▸ **TASK TO CARRY OUT**
Output the records exactly as they appear, with no pictures included.

*** Begin section ***

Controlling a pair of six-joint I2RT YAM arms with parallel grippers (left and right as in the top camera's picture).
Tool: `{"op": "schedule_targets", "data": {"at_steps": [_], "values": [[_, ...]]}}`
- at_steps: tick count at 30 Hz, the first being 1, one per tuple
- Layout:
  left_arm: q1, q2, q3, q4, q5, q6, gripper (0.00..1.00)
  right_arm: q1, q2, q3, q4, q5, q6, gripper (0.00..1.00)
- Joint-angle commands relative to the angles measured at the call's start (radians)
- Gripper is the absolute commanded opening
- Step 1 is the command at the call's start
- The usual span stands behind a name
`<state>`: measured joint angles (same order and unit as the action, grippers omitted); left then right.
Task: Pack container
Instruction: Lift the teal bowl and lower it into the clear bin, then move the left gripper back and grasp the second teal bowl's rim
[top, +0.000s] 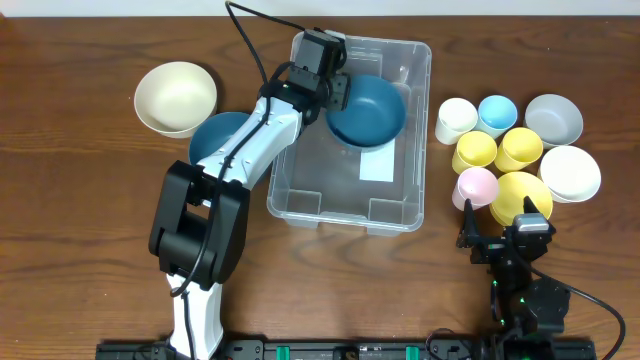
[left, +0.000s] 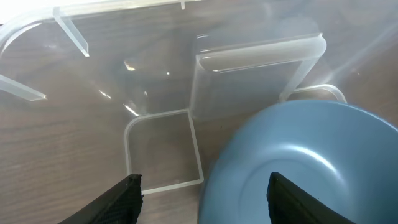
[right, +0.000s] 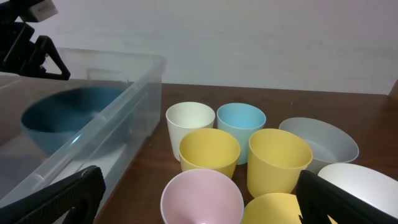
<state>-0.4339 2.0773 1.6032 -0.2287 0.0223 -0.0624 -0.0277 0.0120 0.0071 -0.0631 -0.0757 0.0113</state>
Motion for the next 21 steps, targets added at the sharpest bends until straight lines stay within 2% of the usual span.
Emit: {"op": "schedule_targets", "data": {"at_steps": [1, 5, 9, 10, 11, 14, 19, 21], "values": [[0.003, -0.103, 0.024, -0.008, -0.009, 0.005, 0.65, -0.006, -0.006, -0.002, -0.003, -0.007, 0.01, 0.99], [0.016, -0.227, 0.024, -0.076, -0.009, -0.035, 0.65, -0.006, -0.006, -0.002, -0.003, -0.007, 0.01, 0.99], [0.045, -0.373, 0.024, -0.224, -0.009, -0.105, 0.66, -0.006, -0.006, -0.002, -0.003, -0.007, 0.01, 0.99], [0.052, -0.41, 0.024, -0.273, -0.008, -0.124, 0.73, -0.006, -0.006, -0.002, -0.003, -0.007, 0.01, 0.99], [0.056, -0.444, 0.024, -0.319, -0.008, -0.135, 0.76, -0.006, -0.006, -0.002, -0.003, -0.007, 0.01, 0.99], [0.068, -0.542, 0.024, -0.476, -0.012, -0.134, 0.76, -0.006, -0.006, -0.002, -0.003, -0.007, 0.01, 0.99], [0.107, -0.639, 0.024, -0.648, -0.111, -0.135, 0.77, -0.006, -0.006, -0.002, -0.003, -0.007, 0.01, 0.99], [0.137, -0.658, 0.024, -0.708, -0.145, -0.151, 0.8, -0.006, -0.006, -0.002, -0.003, -0.007, 0.01, 0.99]]}}
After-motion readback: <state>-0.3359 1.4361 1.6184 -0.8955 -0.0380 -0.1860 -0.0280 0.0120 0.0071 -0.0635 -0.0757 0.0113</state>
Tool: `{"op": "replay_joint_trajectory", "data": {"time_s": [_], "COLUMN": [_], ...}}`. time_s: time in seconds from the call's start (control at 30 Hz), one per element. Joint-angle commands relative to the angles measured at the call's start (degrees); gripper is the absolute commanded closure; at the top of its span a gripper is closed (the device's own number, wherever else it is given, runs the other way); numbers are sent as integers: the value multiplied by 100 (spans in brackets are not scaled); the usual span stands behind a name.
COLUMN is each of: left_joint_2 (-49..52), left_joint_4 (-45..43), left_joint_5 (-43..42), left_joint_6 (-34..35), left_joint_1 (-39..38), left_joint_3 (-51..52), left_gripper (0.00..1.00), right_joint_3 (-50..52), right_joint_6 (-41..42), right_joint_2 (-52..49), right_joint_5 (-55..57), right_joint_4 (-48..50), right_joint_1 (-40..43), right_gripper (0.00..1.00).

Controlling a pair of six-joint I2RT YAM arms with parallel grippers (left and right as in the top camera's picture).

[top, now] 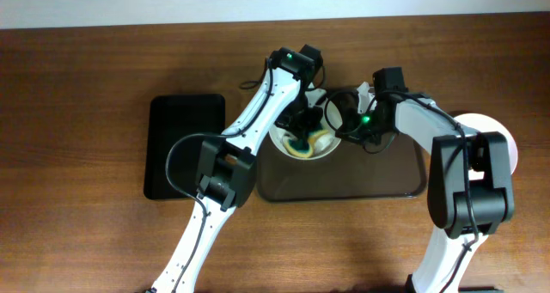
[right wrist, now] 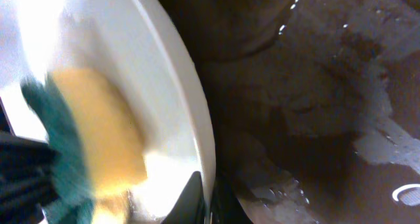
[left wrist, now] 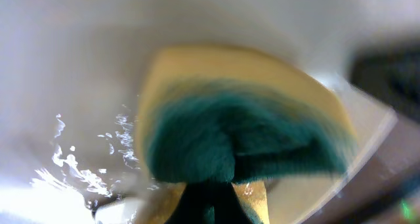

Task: Clean dirty plates on tray and stack at the side
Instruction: 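Scrub the third plate with the sponge in the left gripper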

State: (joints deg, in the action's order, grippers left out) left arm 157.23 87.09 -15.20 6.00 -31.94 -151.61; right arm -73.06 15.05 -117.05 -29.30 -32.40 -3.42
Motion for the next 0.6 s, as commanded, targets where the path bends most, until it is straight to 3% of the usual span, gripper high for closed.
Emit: {"op": "replay_joint_trajectory", "data": {"time_s": [0.0, 0.1, 0.17, 0.23, 0.37, 0.47, 0.57], "left_joint_2": [232, 232, 232, 232, 232, 232, 232], "left_joint_4": [-188, -125, -372, -798, -1158, -990, -1108], "left_joint_5": [3322, 3620, 3244, 1814, -1102, -2214, -2330], "left_joint_6": [1768, 2022, 1329, -173, -2465, -3224, -3265], "left_joint_1": [374, 372, 358, 358, 358, 358, 363], "left_joint_3": [55, 55, 55, 55, 55, 55, 55], "left_gripper": [100, 100, 100, 100, 100, 100, 100], "right_joint_3": [166, 166, 166, 164, 166, 166, 166], "right_joint_6": [-116, -116, -116, -116, -118, -118, -116], "right_joint_2": [-76, -76, -76, -76, -76, -76, -76], "right_joint_5": [153, 153, 153, 153, 164, 164, 162], "right_joint_4": [-136, -131, -131, -129, -131, -131, -129], "right_joint_1": [-31, -31, -31, -31, -31, -31, -31], "right_gripper": [96, 96, 96, 96, 96, 96, 96]}}
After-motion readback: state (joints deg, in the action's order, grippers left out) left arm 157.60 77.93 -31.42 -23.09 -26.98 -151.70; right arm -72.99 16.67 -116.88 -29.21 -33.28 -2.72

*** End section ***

▸ **RESPONSE TO THE TASK**
Controlling a pair of six-joint I2RT YAM arms with parallel grippers (left and right as in the top camera's picture).
Tool: `{"op": "schedule_targets", "data": {"at_steps": [_], "values": [[_, ...]]}}`
- at_steps: tick count at 30 Hz, the first being 1, one per tuple
- Layout:
  left_arm: q1, q2, q3, q4, q5, q6, gripper (0.00..1.00)
  right_arm: q1, q2, q3, q4, q5, q6, gripper (0.00..1.00)
- Joint-angle commands relative to the angles measured at the call's start (radians)
- Gripper is the absolute commanded opening
- Step 1 is the command at the call's start
- The usual span stands behind a name
`<state>`: measured joint angles (same order and unit as the action, grippers omitted); left then right.
Task: Pack container
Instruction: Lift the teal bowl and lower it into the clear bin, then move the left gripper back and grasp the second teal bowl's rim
[top, +0.000s] 
[left, +0.000s] 
[right, +0.000s] 
<state>-0.4339 2.0773 1.6032 -0.2287 0.0223 -0.0624 -0.0277 0.0120 0.0071 -0.0631 -0.0757 0.0113</state>
Motion for the next 21 steps, targets added at the sharpest bends until straight lines stay within 2% of the usual span.
Emit: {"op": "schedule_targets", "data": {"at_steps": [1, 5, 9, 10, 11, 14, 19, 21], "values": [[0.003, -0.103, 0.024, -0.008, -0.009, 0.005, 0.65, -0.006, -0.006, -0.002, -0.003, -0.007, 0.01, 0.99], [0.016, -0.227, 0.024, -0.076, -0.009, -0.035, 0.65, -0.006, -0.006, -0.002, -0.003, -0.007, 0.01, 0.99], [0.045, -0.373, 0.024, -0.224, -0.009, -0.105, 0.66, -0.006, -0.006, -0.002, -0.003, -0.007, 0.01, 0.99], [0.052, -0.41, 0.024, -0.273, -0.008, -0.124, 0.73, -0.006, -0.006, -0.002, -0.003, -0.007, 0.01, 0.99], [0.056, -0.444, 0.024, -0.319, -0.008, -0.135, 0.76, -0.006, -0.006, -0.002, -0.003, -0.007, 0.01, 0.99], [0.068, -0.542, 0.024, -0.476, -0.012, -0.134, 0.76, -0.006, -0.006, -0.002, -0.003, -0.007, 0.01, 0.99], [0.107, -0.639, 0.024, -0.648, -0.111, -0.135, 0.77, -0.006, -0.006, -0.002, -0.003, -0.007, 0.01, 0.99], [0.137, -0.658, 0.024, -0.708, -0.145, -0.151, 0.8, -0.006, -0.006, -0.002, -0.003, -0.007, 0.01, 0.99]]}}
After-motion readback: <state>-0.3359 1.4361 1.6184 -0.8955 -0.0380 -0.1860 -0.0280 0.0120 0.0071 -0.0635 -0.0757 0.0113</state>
Tool: `{"op": "replay_joint_trajectory", "data": {"time_s": [_], "COLUMN": [_], ...}}`. time_s: time in seconds from the call's start (control at 30 Hz), one per element. Joint-angle commands relative to the angles measured at the call's start (degrees); gripper is the absolute commanded closure; at the top of its span a gripper is closed (the device's own number, wherever else it is given, runs the other way); numbers are sent as integers: the value multiplied by 100 (spans in brackets are not scaled); the usual span stands behind a name.
COLUMN is each of: left_joint_2 (-49..52), left_joint_4 (-45..43), left_joint_5 (-43..42), left_joint_6 (-34..35), left_joint_1 (-39..38), left_joint_3 (-51..52), left_gripper (0.00..1.00), right_joint_3 (-50..52), right_joint_6 (-41..42), right_joint_2 (-52..49), right_joint_5 (-55..57), right_joint_4 (-48..50), right_joint_1 (-40..43), right_gripper (0.00..1.00).

Controlling a pair of six-joint I2RT YAM arms with parallel grippers (left and right as in the top camera's picture).

[top, now] 
[right wrist, now] 
[left wrist, now] 

Task: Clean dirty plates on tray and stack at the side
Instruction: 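Scrub the third plate with the sponge in the left gripper
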
State: (joints deg, in the action's order, grippers left out) left arm 157.23 87.09 -15.20 6.00 -31.94 -151.61; right arm -73.06 15.05 -117.05 -29.30 -32.40 -3.42
Motion for the next 0.6 s, as commanded, targets where the path bends most, until it is straight to 3% of the usual span, gripper high for closed.
Emit: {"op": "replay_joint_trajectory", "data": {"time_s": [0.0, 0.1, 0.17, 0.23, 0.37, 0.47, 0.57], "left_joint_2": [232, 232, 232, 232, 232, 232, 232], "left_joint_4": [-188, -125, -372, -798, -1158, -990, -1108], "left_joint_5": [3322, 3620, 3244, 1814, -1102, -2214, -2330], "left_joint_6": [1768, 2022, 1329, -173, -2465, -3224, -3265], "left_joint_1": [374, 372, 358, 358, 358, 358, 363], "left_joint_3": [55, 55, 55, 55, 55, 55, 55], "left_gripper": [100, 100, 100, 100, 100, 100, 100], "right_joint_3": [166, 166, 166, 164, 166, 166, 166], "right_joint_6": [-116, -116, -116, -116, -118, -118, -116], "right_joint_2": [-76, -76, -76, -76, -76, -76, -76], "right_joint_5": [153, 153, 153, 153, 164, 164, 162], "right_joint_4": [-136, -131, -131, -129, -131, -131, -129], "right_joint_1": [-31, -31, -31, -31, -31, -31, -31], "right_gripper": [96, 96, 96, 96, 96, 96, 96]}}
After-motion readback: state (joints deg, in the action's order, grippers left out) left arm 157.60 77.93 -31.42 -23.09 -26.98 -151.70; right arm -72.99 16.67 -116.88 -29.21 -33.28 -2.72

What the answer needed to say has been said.